■ TASK STATEMENT ■
Please give an exact transcription of the records shown below.

■ SUPPLIED MATERIAL ■
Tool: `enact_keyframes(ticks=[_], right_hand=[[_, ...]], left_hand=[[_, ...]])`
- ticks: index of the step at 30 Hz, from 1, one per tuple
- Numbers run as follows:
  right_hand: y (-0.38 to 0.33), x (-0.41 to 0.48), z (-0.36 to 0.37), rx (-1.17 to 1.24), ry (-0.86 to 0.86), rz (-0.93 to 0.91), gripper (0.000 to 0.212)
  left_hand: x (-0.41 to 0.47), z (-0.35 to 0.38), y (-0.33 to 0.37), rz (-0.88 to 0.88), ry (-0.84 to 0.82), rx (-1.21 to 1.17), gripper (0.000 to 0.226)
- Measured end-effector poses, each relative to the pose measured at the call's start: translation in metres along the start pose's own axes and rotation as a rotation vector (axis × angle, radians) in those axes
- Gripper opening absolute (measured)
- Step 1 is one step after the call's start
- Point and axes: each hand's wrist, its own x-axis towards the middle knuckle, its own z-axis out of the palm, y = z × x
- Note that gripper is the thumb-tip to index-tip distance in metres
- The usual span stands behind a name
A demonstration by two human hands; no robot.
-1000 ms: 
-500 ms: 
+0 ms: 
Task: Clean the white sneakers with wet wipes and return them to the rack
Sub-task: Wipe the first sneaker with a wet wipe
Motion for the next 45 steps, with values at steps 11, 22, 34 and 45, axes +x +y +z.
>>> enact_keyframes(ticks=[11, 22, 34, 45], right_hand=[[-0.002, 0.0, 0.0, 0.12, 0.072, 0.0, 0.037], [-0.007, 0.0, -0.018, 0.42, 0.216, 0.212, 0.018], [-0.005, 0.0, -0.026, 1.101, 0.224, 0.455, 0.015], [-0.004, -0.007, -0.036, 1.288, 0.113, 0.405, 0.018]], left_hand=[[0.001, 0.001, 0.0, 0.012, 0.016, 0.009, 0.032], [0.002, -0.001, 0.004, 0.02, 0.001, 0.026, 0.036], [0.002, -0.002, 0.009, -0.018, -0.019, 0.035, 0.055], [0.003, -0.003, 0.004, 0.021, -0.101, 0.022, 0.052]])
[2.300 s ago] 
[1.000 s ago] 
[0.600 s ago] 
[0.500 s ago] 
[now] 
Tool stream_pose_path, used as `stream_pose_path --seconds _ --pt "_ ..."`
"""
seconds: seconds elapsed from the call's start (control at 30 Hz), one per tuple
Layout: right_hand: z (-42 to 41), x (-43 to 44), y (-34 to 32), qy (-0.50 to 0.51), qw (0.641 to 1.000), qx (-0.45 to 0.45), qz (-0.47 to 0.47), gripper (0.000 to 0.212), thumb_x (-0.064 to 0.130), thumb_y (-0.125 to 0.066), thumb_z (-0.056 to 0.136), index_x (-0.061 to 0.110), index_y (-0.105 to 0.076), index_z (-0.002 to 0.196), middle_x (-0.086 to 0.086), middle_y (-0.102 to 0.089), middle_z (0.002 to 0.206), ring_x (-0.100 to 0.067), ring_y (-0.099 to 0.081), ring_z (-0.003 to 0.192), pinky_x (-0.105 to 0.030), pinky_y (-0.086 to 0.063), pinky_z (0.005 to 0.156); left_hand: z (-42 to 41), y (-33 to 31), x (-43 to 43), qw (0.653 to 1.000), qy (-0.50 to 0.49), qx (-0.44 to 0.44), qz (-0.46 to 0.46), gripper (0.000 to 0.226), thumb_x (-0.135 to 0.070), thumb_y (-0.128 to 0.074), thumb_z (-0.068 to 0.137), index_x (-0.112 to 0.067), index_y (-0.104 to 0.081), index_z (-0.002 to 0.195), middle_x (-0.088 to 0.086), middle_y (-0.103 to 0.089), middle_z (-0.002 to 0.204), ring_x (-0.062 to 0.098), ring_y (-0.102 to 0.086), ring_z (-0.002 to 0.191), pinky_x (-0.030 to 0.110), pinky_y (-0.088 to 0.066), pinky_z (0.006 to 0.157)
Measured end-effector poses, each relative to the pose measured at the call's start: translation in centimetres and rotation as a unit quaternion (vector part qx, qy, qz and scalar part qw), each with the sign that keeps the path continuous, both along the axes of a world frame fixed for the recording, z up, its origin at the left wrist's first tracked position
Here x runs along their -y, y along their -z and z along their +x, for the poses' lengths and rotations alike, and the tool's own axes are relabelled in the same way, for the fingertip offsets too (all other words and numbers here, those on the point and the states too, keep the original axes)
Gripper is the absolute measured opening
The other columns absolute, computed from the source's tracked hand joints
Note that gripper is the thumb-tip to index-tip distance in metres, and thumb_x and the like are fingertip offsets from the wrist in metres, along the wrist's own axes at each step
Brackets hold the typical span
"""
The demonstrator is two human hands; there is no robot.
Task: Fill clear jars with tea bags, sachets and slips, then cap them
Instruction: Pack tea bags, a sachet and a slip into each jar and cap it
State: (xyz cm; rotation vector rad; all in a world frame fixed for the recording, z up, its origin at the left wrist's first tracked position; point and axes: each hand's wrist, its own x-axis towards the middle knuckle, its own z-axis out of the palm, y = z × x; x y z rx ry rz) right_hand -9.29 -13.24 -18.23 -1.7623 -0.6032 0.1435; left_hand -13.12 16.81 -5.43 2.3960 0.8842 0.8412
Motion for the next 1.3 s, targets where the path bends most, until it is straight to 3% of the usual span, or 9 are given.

■ WRITTEN SOLUTION ■
Tool: `enact_keyframes(ticks=[_], right_hand=[[_, ...]], left_hand=[[_, ...]])`
- ticks: index of the step at 30 Hz, from 1, one per tuple
- Numbers run as follows:
  right_hand: y (-0.38 to 0.33), x (-0.41 to 0.48), z (-0.36 to 0.37), rx (-1.17 to 1.24), ry (-0.86 to 0.86), rz (-0.93 to 0.91), gripper (0.000 to 0.212)
  left_hand: x (-0.41 to 0.47), z (-0.35 to 0.38), y (-0.33 to 0.37), rz (-0.88 to 0.88), ry (-0.84 to 0.82), rx (-1.21 to 1.17), gripper (0.000 to 0.226)
- Measured end-effector poses, each relative to the pose measured at the call's start: translation in metres along the start pose's own axes and rotation as a rotation vector (axis × angle, radians) in those axes
- Gripper opening absolute (measured)
- Step 1 is one step after the call's start
- Point and axes: each hand's wrist, its own x-axis towards the middle knuckle, its own z-axis out of the palm, y = z × x
- Note that gripper is the thumb-tip to index-tip distance in metres
- The usual span stands behind a name
A demonstration by two human hands; no robot.
-1000 ms: 
-500 ms: 
+0 ms: 
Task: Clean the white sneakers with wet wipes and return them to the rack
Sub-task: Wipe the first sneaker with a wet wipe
Motion for the next 45 steps, with values at steps 11, 22, 34 and 45, axes +x +y +z.
>>> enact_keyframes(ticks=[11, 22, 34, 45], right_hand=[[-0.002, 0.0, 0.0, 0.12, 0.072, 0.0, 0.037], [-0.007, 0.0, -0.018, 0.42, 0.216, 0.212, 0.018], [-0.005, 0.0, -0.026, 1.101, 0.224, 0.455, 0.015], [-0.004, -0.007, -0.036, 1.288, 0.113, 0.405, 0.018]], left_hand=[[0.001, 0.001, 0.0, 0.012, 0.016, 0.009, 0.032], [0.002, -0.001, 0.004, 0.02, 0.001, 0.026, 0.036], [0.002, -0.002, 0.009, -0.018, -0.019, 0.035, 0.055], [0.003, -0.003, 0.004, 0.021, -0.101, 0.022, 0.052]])
[2.300 s ago] 
[1.000 s ago] 
[0.600 s ago] 
[0.500 s ago] 
[now] 
Tool stream_pose_path, used as `stream_pose_path --seconds _ --pt "_ ..."`
"""
seconds: seconds elapsed from the call's start (control at 30 Hz), one per tuple
Layout: right_hand: z (-42 to 41), x (-43 to 44), y (-34 to 32), qy (-0.50 to 0.51), qw (0.641 to 1.000), qx (-0.45 to 0.45), qz (-0.47 to 0.47), gripper (0.000 to 0.212), thumb_x (-0.064 to 0.130), thumb_y (-0.125 to 0.066), thumb_z (-0.056 to 0.136), index_x (-0.061 to 0.110), index_y (-0.105 to 0.076), index_z (-0.002 to 0.196), middle_x (-0.086 to 0.086), middle_y (-0.102 to 0.089), middle_z (0.002 to 0.206), ring_x (-0.100 to 0.067), ring_y (-0.099 to 0.081), ring_z (-0.003 to 0.192), pinky_x (-0.105 to 0.030), pinky_y (-0.086 to 0.063), pinky_z (0.005 to 0.156); left_hand: z (-42 to 41), y (-33 to 31), x (-43 to 43), qw (0.653 to 1.000), qy (-0.50 to 0.49), qx (-0.44 to 0.44), qz (-0.46 to 0.46), gripper (0.000 to 0.226), thumb_x (-0.135 to 0.070), thumb_y (-0.128 to 0.074), thumb_z (-0.068 to 0.137), index_x (-0.112 to 0.067), index_y (-0.104 to 0.081), index_z (-0.002 to 0.195), middle_x (-0.088 to 0.086), middle_y (-0.103 to 0.089), middle_z (-0.002 to 0.204), ring_x (-0.062 to 0.098), ring_y (-0.102 to 0.086), ring_z (-0.002 to 0.191), pinky_x (-0.030 to 0.110), pinky_y (-0.088 to 0.066), pinky_z (0.006 to 0.157)
Measured end-effector poses, each relative to the pose measured at the call's start: translation in centimetres and rotation as a unit quaternion (vector part qx, qy, qz and scalar part qw), each with the sign that keeps the path continuous, both along the axes of a world frame fixed for the recording, z up, its origin at the left wrist's first tracked position
Here x runs along their -y, y along their -z and z along their +x, for the poses' lengths and rotations alike, and the tool's own axes are relabelled in the same way, for the fingertip offsets too (all other words and numbers here, those on the point and the states too, keep the original axes)
Gripper is the absolute measured opening
The other columns absolute, computed from the source's tracked hand joints
Note that gripper is the thumb-tip to index-tip distance in metres, and thumb_x and the like are fingertip offsets from the wrist in metres, along the wrist's own axes at each step
Brackets hold the typical span
"""
The demonstrator is two human hands; there is no robot.
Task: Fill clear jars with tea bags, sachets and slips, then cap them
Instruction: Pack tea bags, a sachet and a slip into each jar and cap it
State: (xyz cm; rotation vector rad; all in a world frame fixed for the recording, z up, its origin at the left wrist's first tracked position; point and axes: each hand's wrist, its own x-axis towards the middle knuckle, its own z-axis out of the palm, y = z × x; x y z rx ry rz) right_hand -9.29 -13.24 -18.23 -1.7623 -0.6032 0.1435; left_hand -13.12 16.81 -5.43 2.3960 0.8842 0.8412
Motion for the next 1.3 s, targets where the path bends most, until it is straight to 3% of the usual span, or 9 are given.

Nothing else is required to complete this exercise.